(Records contained in a dataset)
--- --- ---

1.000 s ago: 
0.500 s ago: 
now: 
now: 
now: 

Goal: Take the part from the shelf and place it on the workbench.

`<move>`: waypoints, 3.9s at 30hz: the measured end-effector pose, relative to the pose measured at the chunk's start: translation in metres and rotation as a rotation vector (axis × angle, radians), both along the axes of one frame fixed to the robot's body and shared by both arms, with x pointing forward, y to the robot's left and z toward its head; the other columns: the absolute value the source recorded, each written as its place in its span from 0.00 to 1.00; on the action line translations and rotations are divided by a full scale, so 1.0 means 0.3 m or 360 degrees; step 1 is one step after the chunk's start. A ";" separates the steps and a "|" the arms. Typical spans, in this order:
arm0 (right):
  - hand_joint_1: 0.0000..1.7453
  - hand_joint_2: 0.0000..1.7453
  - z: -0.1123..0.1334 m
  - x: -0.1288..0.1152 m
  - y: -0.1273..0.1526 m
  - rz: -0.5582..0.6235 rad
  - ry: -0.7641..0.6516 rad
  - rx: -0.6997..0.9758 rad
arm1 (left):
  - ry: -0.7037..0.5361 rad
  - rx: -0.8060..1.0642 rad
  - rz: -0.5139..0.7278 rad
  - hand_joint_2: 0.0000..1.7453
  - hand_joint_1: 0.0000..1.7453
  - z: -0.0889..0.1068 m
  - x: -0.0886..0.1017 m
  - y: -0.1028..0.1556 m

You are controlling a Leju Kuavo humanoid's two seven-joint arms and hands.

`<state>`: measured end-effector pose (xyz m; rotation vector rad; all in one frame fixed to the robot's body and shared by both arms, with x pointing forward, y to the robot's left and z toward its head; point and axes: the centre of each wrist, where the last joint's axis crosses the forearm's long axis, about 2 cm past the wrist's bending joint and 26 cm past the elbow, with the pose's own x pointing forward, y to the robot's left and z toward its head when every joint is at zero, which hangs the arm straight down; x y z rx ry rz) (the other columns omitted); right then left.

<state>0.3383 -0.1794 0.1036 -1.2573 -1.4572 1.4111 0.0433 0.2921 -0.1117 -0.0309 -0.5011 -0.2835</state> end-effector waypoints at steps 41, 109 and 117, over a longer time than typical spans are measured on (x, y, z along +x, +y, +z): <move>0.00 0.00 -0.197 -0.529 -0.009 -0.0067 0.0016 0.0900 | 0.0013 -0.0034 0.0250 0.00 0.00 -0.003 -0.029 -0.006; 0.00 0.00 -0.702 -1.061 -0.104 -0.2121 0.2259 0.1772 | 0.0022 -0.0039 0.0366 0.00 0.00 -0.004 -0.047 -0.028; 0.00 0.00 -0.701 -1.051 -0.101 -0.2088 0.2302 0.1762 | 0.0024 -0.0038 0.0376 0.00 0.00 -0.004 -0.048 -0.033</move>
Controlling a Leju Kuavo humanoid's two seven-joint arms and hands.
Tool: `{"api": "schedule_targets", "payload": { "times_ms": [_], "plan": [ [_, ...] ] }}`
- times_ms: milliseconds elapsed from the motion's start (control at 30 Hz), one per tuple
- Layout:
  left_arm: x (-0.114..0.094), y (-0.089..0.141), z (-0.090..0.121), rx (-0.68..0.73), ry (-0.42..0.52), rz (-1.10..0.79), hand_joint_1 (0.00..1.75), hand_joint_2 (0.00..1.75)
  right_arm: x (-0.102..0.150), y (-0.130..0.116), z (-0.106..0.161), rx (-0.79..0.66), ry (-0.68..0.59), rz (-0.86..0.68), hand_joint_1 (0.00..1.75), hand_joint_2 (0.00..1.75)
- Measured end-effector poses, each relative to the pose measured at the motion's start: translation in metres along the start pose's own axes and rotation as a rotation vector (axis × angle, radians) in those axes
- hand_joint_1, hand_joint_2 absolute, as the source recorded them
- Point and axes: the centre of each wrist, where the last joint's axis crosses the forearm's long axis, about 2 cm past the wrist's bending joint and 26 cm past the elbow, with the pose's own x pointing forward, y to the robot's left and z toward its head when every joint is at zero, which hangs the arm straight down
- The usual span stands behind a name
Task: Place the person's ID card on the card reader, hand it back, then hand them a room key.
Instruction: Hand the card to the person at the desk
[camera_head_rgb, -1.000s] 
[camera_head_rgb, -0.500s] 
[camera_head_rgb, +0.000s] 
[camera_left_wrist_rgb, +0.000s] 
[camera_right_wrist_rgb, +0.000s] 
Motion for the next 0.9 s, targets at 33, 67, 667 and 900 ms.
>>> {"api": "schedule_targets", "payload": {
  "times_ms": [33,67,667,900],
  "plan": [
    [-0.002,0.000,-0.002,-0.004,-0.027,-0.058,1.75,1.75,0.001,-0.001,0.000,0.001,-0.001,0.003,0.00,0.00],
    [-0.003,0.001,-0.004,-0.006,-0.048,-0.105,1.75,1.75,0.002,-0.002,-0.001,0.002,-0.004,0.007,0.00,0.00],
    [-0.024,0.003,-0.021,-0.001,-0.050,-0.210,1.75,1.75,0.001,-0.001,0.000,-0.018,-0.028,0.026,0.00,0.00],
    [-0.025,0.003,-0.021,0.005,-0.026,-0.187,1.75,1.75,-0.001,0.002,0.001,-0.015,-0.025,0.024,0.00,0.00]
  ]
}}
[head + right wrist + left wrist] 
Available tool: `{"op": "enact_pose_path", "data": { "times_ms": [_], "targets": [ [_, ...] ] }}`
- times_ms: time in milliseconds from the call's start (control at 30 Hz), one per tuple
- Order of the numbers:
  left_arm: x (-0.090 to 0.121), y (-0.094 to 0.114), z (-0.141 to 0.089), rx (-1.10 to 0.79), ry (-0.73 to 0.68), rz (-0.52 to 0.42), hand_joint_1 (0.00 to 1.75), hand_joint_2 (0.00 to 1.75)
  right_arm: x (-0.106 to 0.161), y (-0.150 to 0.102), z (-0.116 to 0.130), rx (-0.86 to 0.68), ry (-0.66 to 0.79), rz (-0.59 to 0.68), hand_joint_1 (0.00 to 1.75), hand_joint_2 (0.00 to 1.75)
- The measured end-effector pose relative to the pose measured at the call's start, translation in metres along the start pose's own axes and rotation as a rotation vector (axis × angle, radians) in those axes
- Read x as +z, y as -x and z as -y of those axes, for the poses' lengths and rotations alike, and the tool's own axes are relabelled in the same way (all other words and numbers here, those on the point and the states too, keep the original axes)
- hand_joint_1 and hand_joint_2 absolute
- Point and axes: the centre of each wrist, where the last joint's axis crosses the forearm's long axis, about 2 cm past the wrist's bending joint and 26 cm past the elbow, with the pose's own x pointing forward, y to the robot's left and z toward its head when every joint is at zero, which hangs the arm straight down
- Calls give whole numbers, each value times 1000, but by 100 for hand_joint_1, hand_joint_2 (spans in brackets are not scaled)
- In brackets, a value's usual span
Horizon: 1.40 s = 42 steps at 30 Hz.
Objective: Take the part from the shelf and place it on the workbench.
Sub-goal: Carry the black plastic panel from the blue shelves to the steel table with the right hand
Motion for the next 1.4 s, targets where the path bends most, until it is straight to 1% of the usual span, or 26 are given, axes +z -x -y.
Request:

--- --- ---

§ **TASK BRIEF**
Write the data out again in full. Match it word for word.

§ **COMPLETED EXERCISE**
1.000 s ago: 
0.500 s ago: 
now: 
now: 
now: 

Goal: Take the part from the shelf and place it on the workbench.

`<move>`: waypoints, 3.9s at 30hz: the measured end-effector pose, relative to the pose measured at the chunk's start: translation in metres and rotation as a rotation vector (axis × angle, radians), both along the axes of one frame fixed to the robot's body and shared by both arms, with x pointing forward, y to the robot's left and z toward its head; the other columns: the absolute value the source recorded, each written as its place in its span from 0.00 to 1.00; on the action line translations and rotations are divided by a full scale, so 1.0 means 0.3 m or 360 degrees; step 1 is one step after the chunk's start. A ";" separates the steps and a "|" the arms. Typical spans, in this order:
arm0 (right):
  - hand_joint_1: 0.0000..1.7453
  - hand_joint_2: 0.0000..1.7453
  - z: -0.1123..0.1334 m
  - x: -0.1288..0.1152 m
  - y: -0.1273..0.1526 m
  - rz: -0.5582..0.6235 rad
  - ry: -0.7641..0.6516 rad
  - rx: -0.6997..0.9758 rad
arm1 (left):
  - ry: -0.7037..0.5361 rad
  - rx: -0.8060..1.0642 rad
  - rz: -0.5139..0.7278 rad
  - hand_joint_2: 0.0000..1.7453
  - hand_joint_1: 0.0000..1.7453
  - z: -0.0889..0.1068 m
  - x: -0.0886..0.1017 m
  - y: -0.1028..0.1556 m

You are controlling a Leju Kuavo humanoid's two seven-joint arms and hands.

`<state>`: measured end-effector pose (xyz m; rotation vector rad; all in one frame fixed to the robot's body and shared by both arms, with x pointing forward, y to the robot's left and z toward its head; point and axes: the centre of each wrist, where the last joint's axis crosses the forearm's long axis, about 2 cm past the wrist's bending joint and 26 cm past the elbow, with the pose's own x pointing forward, y to the robot's left and z toward its head when every joint is at zero, which hangs the arm straight down; x y z rx ry rz) (the other columns omitted); right then left.

<state>0.3383 -0.1794 0.1036 -1.2573 -1.4572 1.4111 0.0433 0.2921 -0.1117 -0.0309 -0.5011 -0.2835</state> end-effector waypoints at steps 41, 109 and 117, over a longer time than typical spans are measured on (x, y, z along +x, +y, +z): <move>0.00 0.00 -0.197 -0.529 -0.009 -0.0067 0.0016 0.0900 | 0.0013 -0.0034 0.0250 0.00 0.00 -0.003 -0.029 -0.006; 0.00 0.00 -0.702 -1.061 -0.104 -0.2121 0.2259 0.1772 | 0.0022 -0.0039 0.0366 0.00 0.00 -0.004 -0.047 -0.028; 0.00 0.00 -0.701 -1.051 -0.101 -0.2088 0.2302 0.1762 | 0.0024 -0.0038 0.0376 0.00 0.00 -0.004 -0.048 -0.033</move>
Controlling a Leju Kuavo humanoid's two seven-joint arms and hands.
Tool: `{"api": "schedule_targets", "payload": { "times_ms": [_], "plan": [ [_, ...] ] }}`
- times_ms: milliseconds elapsed from the motion's start (control at 30 Hz), one per tuple
- Layout:
  left_arm: x (-0.114..0.094), y (-0.089..0.141), z (-0.090..0.121), rx (-0.68..0.73), ry (-0.42..0.52), rz (-1.10..0.79), hand_joint_1 (0.00..1.75), hand_joint_2 (0.00..1.75)
  right_arm: x (-0.102..0.150), y (-0.130..0.116), z (-0.106..0.161), rx (-0.79..0.66), ry (-0.68..0.59), rz (-0.86..0.68), hand_joint_1 (0.00..1.75), hand_joint_2 (0.00..1.75)
- Measured end-effector poses, each relative to the pose measured at the motion's start: translation in metres along the start pose's own axes and rotation as a rotation vector (axis × angle, radians) in those axes
- hand_joint_1, hand_joint_2 absolute, as the source recorded them
- Point and axes: the centre of each wrist, where the last joint's axis crosses the forearm's long axis, about 2 cm past the wrist's bending joint and 26 cm past the elbow, with the pose's own x pointing forward, y to the robot's left and z toward its head when every joint is at zero, which hangs the arm straight down
- The usual span stands behind a name
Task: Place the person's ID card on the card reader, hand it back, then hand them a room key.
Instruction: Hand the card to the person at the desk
[camera_head_rgb, -1.000s] 
[camera_head_rgb, -0.500s] 
[camera_head_rgb, +0.000s] 
[camera_left_wrist_rgb, +0.000s] 
[camera_right_wrist_rgb, +0.000s] 
Motion for the next 0.9 s, targets at 33, 67, 667 and 900 ms.
>>> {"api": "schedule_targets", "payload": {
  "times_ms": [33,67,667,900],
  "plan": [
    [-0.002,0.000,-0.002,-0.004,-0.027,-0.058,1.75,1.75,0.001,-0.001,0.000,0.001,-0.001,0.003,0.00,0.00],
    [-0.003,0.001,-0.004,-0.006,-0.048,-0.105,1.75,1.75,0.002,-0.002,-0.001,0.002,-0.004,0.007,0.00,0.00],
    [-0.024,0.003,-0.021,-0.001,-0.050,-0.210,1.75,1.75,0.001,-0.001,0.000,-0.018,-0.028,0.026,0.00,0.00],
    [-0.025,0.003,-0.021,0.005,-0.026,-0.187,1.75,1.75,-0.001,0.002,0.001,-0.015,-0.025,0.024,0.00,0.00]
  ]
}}
[head + right wrist + left wrist] 
Available tool: `{"op": "enact_pose_path", "data": { "times_ms": [_], "targets": [ [_, ...] ] }}`
- times_ms: time in milliseconds from the call's start (control at 30 Hz), one per tuple
- Order of the numbers:
  left_arm: x (-0.090 to 0.121), y (-0.094 to 0.114), z (-0.141 to 0.089), rx (-1.10 to 0.79), ry (-0.73 to 0.68), rz (-0.52 to 0.42), hand_joint_1 (0.00 to 1.75), hand_joint_2 (0.00 to 1.75)
  right_arm: x (-0.106 to 0.161), y (-0.150 to 0.102), z (-0.116 to 0.130), rx (-0.86 to 0.68), ry (-0.66 to 0.79), rz (-0.59 to 0.68), hand_joint_1 (0.00 to 1.75), hand_joint_2 (0.00 to 1.75)
- The measured end-effector pose relative to the pose measured at the call's start, translation in metres along the start pose's own axes and rotation as a rotation vector (axis × angle, radians) in those axes
- Read x as +z, y as -x and z as -y of those axes, for the poses' lengths and rotations alike, and the tool's own axes are relabelled in the same way (all other words and numbers here, those on the point and the states too, keep the original axes)
- hand_joint_1 and hand_joint_2 absolute
- Point and axes: the centre of each wrist, where the last joint's axis crosses the forearm's long axis, about 2 cm past the wrist's bending joint and 26 cm past the elbow, with the pose's own x pointing forward, y to the robot's left and z toward its head when every joint is at zero, which hangs the arm straight down
- Calls give whole numbers, each value times 1000, but by 100 for hand_joint_1, hand_joint_2 (spans in brackets are not scaled)
- In brackets, a value's usual span
Horizon: 1.40 s = 42 steps at 30 Hz.
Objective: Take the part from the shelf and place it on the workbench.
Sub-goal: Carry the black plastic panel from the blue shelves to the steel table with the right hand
Motion for the next 1.4 s, targets where the path bends most, until it is straight to 1% of the usual span, or 26 are given, axes +z -x -y.
Request:

Nothing more belongs to this answer.